Instead, Mr. Antonakes noted four primary factors that guide the CFPB’s supervisory approach:  (1) the size of the overall market in which a regulated entity’s product line operates, (2) the potential for consumer risk related to a particular product market, (3) a regulated entity’s level of activity in the marketplace, and (4) field and market intelligence regarding management, other regulatory actions, default rates and consumer complaints.  He stated that the CFPB sees an obligation, both as mandated in certain respects and due to what it considers to be “good old-fashioned common sense,” to coordinate with other federal and state regulators about examinations and supervisory activity.  Such comments regarding this free and informal exchange of information confirms subject entities’ needs to diligently monitor and respond to complaints lodged against them – particularly those completely lacking in merit and which are unverified. 

April 18, 2013

CFPB Highlights Older Americans’ Confusion with Current Financial Advising Industry

The CFPB published a report entitled “Senior Designations for Financial Advisers:  Reducing Consumer Confusion and Risks” (the Report). The Report focuses on alleged problems associated with “senior designation” credentials that are routinely used by financial advisers when marketing their services to older Americans.  Indeed, it notes that there are more than 50 such designations used throughout the country without any meaningful verification and means of comparison. 
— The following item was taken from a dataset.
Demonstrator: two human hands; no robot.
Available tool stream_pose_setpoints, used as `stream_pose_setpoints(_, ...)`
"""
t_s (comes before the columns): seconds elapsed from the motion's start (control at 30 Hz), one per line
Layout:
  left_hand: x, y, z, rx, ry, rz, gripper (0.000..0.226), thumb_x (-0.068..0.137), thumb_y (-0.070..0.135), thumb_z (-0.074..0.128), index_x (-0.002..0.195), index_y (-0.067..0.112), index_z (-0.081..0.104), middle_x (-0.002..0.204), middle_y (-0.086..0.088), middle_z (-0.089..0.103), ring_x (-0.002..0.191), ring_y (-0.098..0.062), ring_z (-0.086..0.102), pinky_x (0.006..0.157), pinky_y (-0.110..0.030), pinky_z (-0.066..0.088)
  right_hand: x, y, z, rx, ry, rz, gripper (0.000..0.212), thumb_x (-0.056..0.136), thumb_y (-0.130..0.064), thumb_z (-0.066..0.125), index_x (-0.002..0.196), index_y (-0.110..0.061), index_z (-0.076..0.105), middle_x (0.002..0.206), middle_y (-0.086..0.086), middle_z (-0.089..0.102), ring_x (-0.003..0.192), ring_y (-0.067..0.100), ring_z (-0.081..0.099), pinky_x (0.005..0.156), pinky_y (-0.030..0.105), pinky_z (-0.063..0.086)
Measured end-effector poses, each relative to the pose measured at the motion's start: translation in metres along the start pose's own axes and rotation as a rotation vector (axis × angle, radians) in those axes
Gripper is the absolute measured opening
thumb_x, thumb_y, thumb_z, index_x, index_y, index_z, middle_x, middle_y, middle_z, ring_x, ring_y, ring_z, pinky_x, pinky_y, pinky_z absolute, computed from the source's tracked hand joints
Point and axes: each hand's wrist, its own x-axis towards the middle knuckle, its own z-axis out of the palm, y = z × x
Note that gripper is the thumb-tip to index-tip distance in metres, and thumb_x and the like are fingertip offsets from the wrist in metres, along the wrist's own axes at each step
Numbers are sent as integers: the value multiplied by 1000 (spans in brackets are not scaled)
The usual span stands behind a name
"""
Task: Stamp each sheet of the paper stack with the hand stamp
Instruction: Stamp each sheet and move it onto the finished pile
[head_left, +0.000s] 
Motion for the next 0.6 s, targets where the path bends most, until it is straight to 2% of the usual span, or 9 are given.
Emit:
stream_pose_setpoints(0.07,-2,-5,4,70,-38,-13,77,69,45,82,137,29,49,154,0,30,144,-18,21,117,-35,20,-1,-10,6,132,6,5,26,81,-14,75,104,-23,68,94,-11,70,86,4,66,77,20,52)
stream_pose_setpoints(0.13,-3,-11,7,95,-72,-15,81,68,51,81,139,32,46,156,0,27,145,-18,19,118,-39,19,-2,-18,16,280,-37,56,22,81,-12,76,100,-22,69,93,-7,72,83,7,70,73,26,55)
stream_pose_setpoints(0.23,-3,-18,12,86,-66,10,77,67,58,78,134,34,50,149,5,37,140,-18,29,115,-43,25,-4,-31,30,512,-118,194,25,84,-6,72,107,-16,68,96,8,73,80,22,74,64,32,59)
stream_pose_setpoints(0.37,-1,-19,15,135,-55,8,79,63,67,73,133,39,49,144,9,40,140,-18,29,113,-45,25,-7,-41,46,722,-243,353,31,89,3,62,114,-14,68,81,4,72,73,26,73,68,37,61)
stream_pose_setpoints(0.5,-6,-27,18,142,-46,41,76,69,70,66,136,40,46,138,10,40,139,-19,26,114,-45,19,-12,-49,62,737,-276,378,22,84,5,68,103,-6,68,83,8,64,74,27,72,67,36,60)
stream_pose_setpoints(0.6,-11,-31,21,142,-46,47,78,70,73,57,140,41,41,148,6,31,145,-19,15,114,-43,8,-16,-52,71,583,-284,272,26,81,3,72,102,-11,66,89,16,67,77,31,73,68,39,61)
The Report, published under the CFPB’s charge to make recommendations to help older consumers identify the most appropriate financial adviser and verify such adviser’s credentials, sets forth certain findings with respect to older Americans’ financial confusion.  Specifically, the Report noted that, (1) the names and acronyms of senior designations confuse consumers because such designations can be similar and there is no clear method of vetting and verifying such designations, (2) there are varying training standards, and (3) there is no centralized supervisory authority. 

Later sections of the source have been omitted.